An online article about leaving the US before “the collapse” has generated considerable buzz on Ecuador forums, since the writer claims to have lived in our country for two years. The guy is a survivalist who lives in a trailer and drives a pickup so he won’t “stand out.” He hoards food and supplies, and practices suturing wounds on chicken meat.
The gist of his message is that the grass isn’t necessarily greener, which is a perfectly valid personal conclusion, but several of his judgments about Latin American culture, and that of Ecuador in particular, deserve rebuttal.
First we should frame the author’s point of reference. He begins by stating that “one of the most common questions I'm asked today from people who are aware of what's really going on is, ‘Should I leave the USA to get away from the coming police state?’.” It’s safe to surmise this cat hangs with a very different crowd from most of us.
There is no mention of why the author lived in Ecuador or why he left, but the tone of his writing indicates that for whatever reason perhaps things didn’t work out for him here. Often people in this position choose to find fault with their former residence rather than examine their own flawed motives for going there in the first place.
The title of the article promises “words of wisdom,” yet the author exhibits a shallow understanding of and condescending attitude towards the local culture. For example, he cites as an example of the lack of “long-term preparedness thinking” that the “idea of buying large quantities of facial tissue at a Costco or Sam's Club is completely foreign to most South American cultures (more so in rural areas than urban).” Maybe for starters that’s because we don’t have Costco and Sam’s Club.

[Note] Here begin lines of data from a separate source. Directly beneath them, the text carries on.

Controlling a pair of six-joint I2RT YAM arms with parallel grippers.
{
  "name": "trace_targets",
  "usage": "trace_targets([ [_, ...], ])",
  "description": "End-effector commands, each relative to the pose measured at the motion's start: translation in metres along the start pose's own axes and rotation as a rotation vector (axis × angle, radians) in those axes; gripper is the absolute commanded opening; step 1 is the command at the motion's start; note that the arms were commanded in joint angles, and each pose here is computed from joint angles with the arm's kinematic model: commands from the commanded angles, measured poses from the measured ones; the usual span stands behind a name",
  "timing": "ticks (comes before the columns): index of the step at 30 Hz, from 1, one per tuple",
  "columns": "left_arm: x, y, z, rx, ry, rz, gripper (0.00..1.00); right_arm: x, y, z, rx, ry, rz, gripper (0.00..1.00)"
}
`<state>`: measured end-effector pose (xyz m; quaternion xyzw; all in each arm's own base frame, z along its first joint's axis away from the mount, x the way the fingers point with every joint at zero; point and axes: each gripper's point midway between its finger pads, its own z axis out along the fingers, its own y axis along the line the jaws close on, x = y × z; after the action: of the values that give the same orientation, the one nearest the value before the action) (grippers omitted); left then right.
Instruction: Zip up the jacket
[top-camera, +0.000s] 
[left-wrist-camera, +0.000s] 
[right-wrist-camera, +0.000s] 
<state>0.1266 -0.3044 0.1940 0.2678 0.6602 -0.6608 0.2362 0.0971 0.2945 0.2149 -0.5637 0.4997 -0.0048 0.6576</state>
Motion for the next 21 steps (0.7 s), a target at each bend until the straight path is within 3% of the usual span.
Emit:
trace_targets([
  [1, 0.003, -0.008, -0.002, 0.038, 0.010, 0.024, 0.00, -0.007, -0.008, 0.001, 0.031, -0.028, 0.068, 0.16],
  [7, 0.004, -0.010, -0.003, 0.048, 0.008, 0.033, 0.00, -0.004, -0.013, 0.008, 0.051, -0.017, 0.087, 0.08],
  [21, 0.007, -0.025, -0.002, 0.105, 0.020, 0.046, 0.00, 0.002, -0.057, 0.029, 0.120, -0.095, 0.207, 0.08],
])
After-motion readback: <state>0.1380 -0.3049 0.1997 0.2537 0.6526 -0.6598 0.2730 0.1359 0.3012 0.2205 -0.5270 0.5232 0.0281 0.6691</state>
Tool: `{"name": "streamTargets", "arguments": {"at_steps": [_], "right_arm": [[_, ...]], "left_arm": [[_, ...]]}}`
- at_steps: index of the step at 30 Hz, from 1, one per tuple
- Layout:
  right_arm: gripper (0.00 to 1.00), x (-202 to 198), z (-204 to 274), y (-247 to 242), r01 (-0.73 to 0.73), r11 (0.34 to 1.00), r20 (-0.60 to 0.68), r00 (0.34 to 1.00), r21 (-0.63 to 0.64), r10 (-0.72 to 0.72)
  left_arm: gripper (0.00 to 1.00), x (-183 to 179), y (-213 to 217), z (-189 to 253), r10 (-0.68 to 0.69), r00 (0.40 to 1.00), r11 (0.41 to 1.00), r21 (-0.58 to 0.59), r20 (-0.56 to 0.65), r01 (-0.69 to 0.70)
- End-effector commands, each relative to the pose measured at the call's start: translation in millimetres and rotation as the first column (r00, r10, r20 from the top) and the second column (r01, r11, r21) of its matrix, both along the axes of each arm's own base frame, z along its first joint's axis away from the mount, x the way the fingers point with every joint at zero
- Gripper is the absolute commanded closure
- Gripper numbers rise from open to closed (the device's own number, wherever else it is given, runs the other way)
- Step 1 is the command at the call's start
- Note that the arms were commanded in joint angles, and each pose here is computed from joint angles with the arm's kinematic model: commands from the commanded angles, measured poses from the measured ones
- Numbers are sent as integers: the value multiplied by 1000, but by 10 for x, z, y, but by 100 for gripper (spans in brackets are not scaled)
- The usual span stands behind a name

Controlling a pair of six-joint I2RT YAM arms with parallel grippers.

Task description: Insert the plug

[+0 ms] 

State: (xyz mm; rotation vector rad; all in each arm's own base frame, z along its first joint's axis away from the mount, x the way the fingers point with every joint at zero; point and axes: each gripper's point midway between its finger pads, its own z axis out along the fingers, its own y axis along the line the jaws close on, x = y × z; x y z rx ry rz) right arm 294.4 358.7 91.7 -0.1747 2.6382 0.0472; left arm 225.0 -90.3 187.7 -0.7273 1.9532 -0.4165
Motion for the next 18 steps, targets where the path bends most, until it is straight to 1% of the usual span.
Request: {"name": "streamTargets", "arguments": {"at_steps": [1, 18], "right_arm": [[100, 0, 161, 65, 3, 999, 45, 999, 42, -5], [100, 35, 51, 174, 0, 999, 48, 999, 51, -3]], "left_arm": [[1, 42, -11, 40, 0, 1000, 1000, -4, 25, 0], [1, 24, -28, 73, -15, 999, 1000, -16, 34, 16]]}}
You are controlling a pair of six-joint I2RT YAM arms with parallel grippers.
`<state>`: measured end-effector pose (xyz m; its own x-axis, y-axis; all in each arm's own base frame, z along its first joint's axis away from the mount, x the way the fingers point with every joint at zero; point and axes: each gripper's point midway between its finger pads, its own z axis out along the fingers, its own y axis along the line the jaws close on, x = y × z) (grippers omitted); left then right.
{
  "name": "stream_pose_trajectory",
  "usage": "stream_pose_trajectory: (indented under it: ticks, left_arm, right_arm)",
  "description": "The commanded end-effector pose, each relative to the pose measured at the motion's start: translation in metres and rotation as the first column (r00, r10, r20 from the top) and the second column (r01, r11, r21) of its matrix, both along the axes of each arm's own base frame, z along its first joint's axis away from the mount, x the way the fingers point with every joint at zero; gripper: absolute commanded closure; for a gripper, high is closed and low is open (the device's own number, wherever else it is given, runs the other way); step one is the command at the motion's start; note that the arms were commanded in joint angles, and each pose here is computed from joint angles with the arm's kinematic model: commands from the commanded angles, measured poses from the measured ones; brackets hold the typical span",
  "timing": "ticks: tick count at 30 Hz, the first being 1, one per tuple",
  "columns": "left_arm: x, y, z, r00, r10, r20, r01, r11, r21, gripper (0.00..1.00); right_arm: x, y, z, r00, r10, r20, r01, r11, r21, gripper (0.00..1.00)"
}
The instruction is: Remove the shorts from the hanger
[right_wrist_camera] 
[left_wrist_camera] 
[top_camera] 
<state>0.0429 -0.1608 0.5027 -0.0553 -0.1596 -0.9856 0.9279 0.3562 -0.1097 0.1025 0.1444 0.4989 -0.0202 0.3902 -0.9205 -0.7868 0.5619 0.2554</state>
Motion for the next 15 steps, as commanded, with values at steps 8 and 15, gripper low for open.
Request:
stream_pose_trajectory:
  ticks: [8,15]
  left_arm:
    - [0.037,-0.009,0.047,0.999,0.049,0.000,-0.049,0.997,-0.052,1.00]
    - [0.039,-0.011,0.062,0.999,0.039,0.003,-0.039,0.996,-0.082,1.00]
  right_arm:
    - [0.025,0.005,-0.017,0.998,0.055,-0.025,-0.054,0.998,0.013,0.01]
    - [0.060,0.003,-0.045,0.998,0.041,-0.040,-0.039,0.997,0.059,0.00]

He ridicules the locals for purchasing one prescription pill at a time, or buying a few screws for a project when it’s obvious they will need more. The minimum wage in Ecuador is $260 per month. In many cases a small quantity is all a person can afford at one time.
Driving through the countryside you see homes everywhere in various stages of completion. Is this due to lack of planning? Absolutely not. A member of the family is most likely employed in the US. Each time extra money is sent home work is done on the new house until funds run out. These homes sit unfinished, sometimes for years, while a husband is far away trying to create a better life for his family.
And what about the people still farming the land by hand instead of buying a John Deere tractor? The author correctly points out that one such machine can do the work of 12 men. He fails to appreciate that in a country of high unemployment this strategy puts 11 men out of work.
Our large families come under attack, again for lack of planning. The author forgets that in an agrarian society more children equate to more help growing the crops needed for survival. And while having multiple children is blamed on the “cultural devaluing of the female,” no mention is made that Catholicism, which eschews birth control, is practiced by around 98% of the population.
Ecuador is a beautiful country filled with kind and loving people. We have an abundance of fresh food and water. Perhaps we are not as prepared as the author would like for a “collapse.” Perhaps we don’t need to be.
Is our country perfect? Of course not. There are political, social, and financial problems to solve here just like most every other place. But I’m damned proud to call Ecuador my home, so don’t pick on my fellow citizens to justify your extremist position, mister.